Creating my first scrapy reptiles in the anaconda - crawling under a URL directory dmoz site link name and link address

Here is a tool I use python anaconda.

1. First create a scrapy project:

Open anaconda promt command line ( note this is not to use cmd to open the windows command line ), to the next need to create a directory of the project, the implementation of "scrapy startproject dmoz" "Create Project

Note that project into the directory that was created when, not directly "cd d: \ python \ workspace", you need to return the original directory to the root directory, it can be switched disk.
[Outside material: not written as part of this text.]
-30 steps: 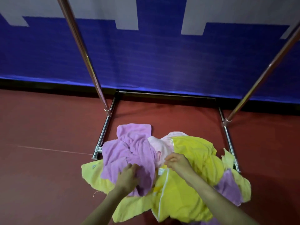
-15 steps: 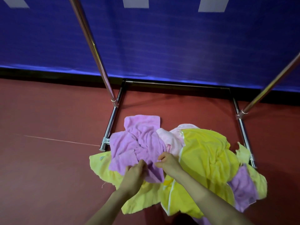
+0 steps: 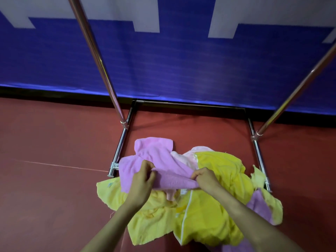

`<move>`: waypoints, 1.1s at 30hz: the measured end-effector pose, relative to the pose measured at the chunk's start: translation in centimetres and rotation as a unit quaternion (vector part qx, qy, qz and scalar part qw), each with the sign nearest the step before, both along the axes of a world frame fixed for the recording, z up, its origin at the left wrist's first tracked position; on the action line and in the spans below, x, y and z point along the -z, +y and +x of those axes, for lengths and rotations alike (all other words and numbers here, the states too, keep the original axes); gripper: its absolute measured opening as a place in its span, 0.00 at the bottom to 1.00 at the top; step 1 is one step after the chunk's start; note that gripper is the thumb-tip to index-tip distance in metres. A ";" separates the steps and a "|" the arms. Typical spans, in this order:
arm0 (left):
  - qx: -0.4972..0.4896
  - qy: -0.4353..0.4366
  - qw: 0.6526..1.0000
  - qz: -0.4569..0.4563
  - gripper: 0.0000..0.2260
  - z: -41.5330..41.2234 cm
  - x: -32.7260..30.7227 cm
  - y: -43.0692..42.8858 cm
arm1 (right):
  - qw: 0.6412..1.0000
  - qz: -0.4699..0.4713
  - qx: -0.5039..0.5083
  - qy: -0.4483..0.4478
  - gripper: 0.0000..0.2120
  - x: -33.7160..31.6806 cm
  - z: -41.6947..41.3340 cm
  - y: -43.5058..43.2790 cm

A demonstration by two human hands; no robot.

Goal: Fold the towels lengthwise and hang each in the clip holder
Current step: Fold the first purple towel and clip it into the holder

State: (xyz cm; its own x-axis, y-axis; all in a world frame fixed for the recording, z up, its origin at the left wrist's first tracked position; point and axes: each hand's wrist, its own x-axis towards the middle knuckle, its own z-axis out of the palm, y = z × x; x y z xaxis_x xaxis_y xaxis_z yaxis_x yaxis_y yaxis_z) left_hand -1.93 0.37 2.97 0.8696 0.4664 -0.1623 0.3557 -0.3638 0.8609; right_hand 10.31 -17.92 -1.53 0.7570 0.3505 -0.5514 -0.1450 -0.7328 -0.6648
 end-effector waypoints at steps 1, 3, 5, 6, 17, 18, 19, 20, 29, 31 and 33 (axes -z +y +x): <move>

After creating the project, go to the project directory, you can see the directory structure as follows:

Tuturial into the directory:

2. Define the variables need to use the file in items.py

import scrapy

class DmozItem(scrapy.Item):
    # define the fields for your item here like:
    # name = scrapy.Field()
    title=scrapy.Field()
    link=scrapy.Field()
#    desc=scrapy.Filed()

3. Go to the next spider folder, create a file dmoz_spider.py for crawling data

First determine the climb to take the address of the website, where we crawl dmoz site of the news media and the dictionary catalog page:

http://dmoztools.net/Computers/Software/Shareware/News_and_Media/
http://dmoztools.net/Computers/Software/Shareware/Directories/

Reptile crawling need to limit the scope of, or after the end of the crawl to work, it might be crawling unknown URL information, reptiles limited range of code:

allowed_domains=['dmoztools.net']

To "" http://dmoztools.net/Computers/Software/Shareware/Directories/ an example to show information web page ":

Here URL will show a lot of information corresponding to the classification, we need to take is to climb out of the red box marked URL name and the corresponding link.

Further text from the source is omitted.